Note that it’s not about whether users can access each others’ servers directly, all the same-origin problems are XSS-style, of the form:
user A creates a malicious page on their own server
user B clicks a link crafted by A to a page on A’s server
a page on user A’s server makes cross-site requests to user B’s server via user B’s browser, authenticated with user B’s cookies
i.e. it requires user B to be logged into their own server and click a link provided by user A. The XSRF cookie is what we use to attempt to prevent these requests, but it is not perfect. The same-origin deployment does not have any additional vulnerability where user A can do anything to user B’s server without the participation of user B.
Definitely, the best architecture if you enable RTC is to use per-user domains, because then all standard cross-origin protections from the browser come into effect between user servers, and I can make much more confident statements about what can be done from one server to another.

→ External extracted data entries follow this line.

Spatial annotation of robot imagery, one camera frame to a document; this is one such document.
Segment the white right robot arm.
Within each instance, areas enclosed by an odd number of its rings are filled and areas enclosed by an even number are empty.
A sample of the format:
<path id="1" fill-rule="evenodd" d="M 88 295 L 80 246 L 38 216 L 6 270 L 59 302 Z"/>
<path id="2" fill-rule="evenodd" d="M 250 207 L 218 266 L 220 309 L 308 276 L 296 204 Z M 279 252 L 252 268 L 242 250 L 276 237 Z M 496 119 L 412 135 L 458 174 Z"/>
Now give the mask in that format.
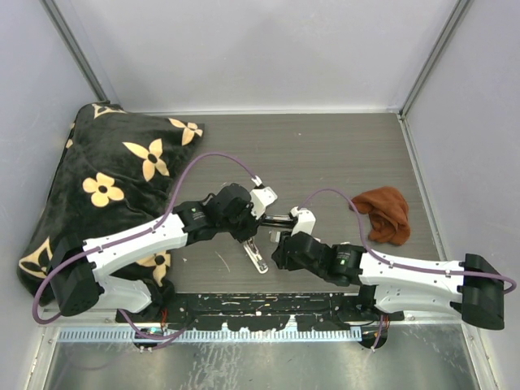
<path id="1" fill-rule="evenodd" d="M 355 306 L 361 317 L 406 311 L 458 314 L 474 327 L 505 327 L 504 283 L 483 257 L 431 262 L 403 258 L 349 242 L 327 245 L 313 237 L 314 215 L 293 208 L 291 230 L 281 232 L 272 254 L 281 270 L 306 270 L 337 287 L 359 288 Z"/>

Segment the black stapler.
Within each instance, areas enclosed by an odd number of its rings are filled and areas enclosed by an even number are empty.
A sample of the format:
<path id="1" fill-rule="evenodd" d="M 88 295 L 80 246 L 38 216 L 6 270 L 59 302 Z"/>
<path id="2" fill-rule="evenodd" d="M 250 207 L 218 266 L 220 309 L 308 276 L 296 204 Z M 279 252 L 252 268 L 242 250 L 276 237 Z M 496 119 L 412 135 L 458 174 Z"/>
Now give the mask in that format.
<path id="1" fill-rule="evenodd" d="M 297 219 L 290 214 L 265 214 L 260 223 L 263 227 L 293 229 Z"/>

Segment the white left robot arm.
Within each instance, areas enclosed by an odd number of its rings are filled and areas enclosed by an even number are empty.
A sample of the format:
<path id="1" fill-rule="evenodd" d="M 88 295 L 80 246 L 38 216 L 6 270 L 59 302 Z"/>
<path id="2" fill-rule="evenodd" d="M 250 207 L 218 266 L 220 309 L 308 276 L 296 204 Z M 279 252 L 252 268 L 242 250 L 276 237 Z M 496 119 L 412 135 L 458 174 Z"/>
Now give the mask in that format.
<path id="1" fill-rule="evenodd" d="M 209 241 L 220 232 L 244 242 L 255 236 L 276 193 L 260 185 L 221 188 L 202 201 L 185 201 L 166 217 L 109 236 L 80 240 L 64 237 L 50 260 L 50 287 L 64 317 L 87 310 L 123 309 L 145 322 L 163 312 L 158 289 L 150 282 L 115 272 L 162 251 Z"/>

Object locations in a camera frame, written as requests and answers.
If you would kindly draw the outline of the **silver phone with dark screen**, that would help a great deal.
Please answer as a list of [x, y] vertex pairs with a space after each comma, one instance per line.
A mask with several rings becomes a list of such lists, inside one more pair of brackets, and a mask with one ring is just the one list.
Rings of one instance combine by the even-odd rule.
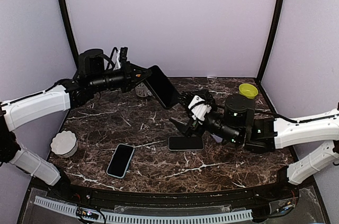
[[171, 151], [202, 150], [204, 143], [200, 137], [169, 137], [168, 148]]

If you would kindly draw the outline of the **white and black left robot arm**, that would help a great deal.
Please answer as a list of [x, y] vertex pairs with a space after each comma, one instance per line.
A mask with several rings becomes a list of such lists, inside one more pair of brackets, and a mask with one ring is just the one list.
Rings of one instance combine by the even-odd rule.
[[54, 186], [54, 192], [64, 201], [75, 196], [68, 177], [55, 165], [28, 150], [16, 141], [14, 130], [20, 126], [56, 113], [86, 104], [96, 93], [120, 89], [129, 92], [151, 75], [151, 70], [127, 60], [128, 49], [114, 48], [112, 56], [102, 49], [90, 49], [78, 56], [74, 78], [61, 79], [47, 90], [1, 103], [1, 163], [10, 163]]

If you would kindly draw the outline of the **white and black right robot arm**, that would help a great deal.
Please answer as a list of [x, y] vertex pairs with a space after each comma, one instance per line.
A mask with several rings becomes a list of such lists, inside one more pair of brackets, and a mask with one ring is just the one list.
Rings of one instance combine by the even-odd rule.
[[223, 106], [216, 104], [208, 90], [182, 92], [179, 103], [185, 108], [188, 123], [170, 121], [186, 136], [202, 136], [206, 131], [252, 153], [263, 154], [292, 145], [320, 141], [322, 144], [301, 160], [282, 167], [270, 195], [281, 200], [308, 177], [338, 160], [338, 109], [303, 118], [289, 119], [268, 113], [256, 119], [255, 100], [232, 94]]

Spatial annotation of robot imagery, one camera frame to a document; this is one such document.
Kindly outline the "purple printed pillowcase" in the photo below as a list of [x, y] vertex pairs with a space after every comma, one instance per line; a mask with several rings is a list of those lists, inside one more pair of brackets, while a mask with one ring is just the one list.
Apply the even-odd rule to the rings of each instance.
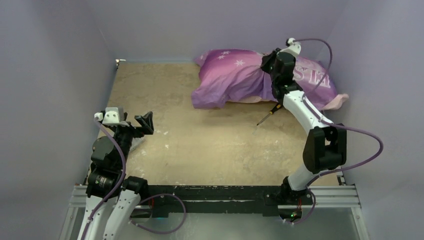
[[[262, 57], [262, 53], [252, 50], [213, 49], [196, 58], [200, 86], [191, 93], [193, 107], [222, 108], [226, 102], [238, 103], [253, 96], [275, 102], [270, 75], [260, 69]], [[328, 76], [322, 79], [324, 72], [325, 68], [318, 62], [297, 57], [293, 79], [318, 107], [339, 94]]]

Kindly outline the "pink pillow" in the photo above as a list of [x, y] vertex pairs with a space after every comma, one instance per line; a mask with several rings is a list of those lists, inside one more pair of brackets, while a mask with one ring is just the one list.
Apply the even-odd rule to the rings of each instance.
[[[342, 104], [348, 99], [349, 99], [349, 96], [347, 94], [338, 94], [333, 100], [331, 100], [325, 106], [318, 107], [316, 104], [315, 106], [320, 111], [338, 110], [342, 106]], [[268, 100], [263, 100], [259, 96], [251, 96], [251, 97], [246, 97], [238, 101], [238, 103], [244, 103], [244, 104], [254, 104], [259, 102], [268, 102]]]

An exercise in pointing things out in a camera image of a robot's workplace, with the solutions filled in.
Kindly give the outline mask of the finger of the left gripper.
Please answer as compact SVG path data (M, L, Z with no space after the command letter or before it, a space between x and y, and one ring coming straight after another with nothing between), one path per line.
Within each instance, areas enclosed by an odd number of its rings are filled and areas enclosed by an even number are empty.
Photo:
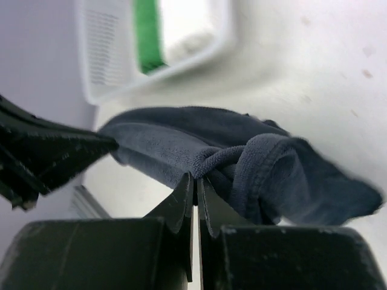
M36 117L1 97L1 195L13 208L31 210L117 148L110 137Z

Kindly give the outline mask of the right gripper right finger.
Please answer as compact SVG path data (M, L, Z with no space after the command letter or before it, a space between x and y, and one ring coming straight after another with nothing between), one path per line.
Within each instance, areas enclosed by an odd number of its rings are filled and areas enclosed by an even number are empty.
M253 225L197 181L203 289L385 289L363 237L347 227Z

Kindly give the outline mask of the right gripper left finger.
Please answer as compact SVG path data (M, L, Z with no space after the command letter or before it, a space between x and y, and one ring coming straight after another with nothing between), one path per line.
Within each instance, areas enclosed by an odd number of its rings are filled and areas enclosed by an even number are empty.
M192 281L194 178L143 218L39 221L15 237L2 289L186 289Z

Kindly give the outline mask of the dark blue towel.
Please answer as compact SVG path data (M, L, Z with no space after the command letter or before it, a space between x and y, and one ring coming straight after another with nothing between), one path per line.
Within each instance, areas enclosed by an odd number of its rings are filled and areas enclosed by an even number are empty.
M206 177L255 224L286 218L301 225L342 225L368 216L382 194L351 178L274 121L220 108L126 111L99 130L116 140L113 158L174 188L184 173Z

“semi-trusted” is also a key term - it takes effort and malice and tricking users to perform these XSS attacks, so if after-the-fact policy enforcement is adequate for your deployment, then single-origin may be okay.
@minrk Well, once we have jupyter-server-proxy installed, users can proxy any web app, right?! I mean they dont have to have that web app installed in single user environment and they can have it installed in their own environments. In that case limiting users from manipulating PATH, PYTHONPATH or jupyter server config is not going to be enough, right?!
Yes, if you install extensions that grant users the ability to serve arbitrary things that they control, they can bypass some of these protections. This is a choice you make each time you install an extension in the user environment (and why users must not be allowed to do this if you want to prevent this kind of thing). Jupyter Server Proxy’s arbitrary port forwarding is governed by the host_allowlist, and if you set it to an empty list, it won’t allow arbitrary port forwarding.
If you want arbitrary port forwarding, you are also explicitly granting users permission to serve arbitrary resources which may be vulnerable or malicious.
This is the reason per-user domains are strongly encouraged, and only becomes more important the more freedom you give your users, and the more you permit users to interact with each other.